Without question, what we refer to today as terrorism has been a tactic used for centuries – that is, organized or independent violence against civilians or political figures not directly involved in military combat. But before 1972, the term wasn’t commonly used to describe such actions.

According to The Oxford English Dictionary, “terrorist” as a political term appeared twice during 1795. In one publication, terrorists were also called “Hell-hounds . . . let loose on the people.” (Note 1)

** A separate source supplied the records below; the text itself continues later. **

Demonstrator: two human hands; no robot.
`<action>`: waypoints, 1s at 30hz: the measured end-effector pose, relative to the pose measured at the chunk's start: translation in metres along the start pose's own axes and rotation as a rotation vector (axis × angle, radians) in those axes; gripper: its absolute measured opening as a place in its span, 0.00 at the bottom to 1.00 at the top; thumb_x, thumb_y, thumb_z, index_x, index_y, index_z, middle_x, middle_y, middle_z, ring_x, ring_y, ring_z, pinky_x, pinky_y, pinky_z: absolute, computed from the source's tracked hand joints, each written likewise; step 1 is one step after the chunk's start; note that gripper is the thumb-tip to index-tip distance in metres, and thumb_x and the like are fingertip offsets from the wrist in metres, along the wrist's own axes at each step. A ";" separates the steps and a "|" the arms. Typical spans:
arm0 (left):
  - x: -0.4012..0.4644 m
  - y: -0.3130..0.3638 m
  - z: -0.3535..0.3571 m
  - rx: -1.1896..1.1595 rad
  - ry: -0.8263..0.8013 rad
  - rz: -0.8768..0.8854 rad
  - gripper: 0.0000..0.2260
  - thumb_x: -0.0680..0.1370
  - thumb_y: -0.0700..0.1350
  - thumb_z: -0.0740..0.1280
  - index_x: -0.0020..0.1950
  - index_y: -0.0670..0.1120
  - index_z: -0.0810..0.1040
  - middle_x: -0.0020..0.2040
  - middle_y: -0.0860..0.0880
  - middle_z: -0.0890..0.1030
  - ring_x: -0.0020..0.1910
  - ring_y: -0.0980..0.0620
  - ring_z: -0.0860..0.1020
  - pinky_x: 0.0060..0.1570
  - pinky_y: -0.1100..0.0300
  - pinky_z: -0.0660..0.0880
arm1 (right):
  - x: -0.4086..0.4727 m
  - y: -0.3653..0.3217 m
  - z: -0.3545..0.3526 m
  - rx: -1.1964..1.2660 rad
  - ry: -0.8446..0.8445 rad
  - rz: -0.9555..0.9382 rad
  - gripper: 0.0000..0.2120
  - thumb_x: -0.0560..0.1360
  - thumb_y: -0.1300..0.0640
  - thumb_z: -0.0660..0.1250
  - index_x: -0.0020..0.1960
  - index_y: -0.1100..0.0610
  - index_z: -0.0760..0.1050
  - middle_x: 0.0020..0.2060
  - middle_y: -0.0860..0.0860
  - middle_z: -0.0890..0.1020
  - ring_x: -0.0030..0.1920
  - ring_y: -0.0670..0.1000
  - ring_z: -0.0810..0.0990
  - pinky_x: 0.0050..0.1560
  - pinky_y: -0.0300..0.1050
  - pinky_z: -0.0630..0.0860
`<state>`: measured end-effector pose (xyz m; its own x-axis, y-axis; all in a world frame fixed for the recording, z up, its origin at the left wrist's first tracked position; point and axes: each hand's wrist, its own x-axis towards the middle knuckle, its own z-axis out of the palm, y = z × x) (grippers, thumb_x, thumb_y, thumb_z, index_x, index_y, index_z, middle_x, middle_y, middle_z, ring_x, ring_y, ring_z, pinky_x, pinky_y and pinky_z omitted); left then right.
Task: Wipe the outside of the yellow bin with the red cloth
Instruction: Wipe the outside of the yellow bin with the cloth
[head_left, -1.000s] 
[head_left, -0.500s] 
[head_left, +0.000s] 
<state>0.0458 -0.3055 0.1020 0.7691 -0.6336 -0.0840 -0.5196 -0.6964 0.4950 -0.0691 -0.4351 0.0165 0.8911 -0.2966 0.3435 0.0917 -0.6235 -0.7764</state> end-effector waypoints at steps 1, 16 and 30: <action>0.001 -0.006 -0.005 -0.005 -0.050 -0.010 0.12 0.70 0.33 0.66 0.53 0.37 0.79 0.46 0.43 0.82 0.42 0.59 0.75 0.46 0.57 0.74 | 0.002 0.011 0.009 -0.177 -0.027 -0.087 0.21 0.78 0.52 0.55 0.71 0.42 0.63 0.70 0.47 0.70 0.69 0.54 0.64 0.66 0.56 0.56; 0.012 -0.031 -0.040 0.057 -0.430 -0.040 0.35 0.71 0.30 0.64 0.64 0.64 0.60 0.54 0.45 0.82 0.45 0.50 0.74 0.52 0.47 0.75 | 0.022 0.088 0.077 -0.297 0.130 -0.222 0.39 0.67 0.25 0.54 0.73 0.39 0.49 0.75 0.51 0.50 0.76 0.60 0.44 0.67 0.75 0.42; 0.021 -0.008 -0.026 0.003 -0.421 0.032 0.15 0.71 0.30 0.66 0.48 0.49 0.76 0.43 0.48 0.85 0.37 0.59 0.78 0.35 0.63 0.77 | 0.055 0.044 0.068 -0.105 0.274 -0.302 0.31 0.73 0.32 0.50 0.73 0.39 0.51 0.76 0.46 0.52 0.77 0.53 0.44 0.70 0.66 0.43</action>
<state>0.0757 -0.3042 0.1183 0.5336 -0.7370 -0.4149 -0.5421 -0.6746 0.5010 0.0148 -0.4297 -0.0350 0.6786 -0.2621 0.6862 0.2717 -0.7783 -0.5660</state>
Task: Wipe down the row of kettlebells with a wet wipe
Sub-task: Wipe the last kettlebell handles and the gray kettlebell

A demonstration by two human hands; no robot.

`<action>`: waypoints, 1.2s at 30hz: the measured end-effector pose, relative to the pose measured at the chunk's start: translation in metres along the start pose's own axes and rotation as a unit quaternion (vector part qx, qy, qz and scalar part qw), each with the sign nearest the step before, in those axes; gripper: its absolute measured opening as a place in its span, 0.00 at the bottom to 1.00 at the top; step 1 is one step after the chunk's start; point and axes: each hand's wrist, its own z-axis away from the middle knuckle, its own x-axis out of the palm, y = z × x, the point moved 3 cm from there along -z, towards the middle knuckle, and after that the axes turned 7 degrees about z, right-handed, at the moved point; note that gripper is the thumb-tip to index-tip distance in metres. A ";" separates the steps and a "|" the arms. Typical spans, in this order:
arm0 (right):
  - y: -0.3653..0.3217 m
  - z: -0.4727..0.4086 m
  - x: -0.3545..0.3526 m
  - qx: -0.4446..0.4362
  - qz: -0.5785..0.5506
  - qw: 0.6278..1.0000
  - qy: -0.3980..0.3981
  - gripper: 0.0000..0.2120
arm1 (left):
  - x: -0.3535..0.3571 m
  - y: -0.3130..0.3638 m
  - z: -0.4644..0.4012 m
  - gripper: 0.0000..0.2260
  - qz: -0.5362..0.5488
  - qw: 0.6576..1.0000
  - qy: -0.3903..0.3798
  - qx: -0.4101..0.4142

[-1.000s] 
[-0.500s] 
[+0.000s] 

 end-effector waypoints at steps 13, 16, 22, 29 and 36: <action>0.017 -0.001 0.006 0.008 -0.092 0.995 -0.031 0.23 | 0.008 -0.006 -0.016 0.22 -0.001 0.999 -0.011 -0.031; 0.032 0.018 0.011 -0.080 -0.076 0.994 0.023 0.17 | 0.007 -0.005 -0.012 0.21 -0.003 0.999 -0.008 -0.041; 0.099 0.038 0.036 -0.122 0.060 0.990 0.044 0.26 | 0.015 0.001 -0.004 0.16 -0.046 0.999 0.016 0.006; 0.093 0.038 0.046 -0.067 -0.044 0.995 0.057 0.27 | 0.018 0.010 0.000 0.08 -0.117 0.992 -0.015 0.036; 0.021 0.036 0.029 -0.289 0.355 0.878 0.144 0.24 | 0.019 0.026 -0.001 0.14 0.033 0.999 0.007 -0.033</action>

A secondary definition mentioned that an early use of “terrorist” especially applied to “members of one of the extreme revolutionary societies in Russia.” One 1798 quote said, “The causes of rebellion, insurrection . . . terrorism, massacres, and revolutionary murders.” The OED also referred to an 1883 Harper’s Magazine article mentioning Russian Terrorists and “the revolutionary party.”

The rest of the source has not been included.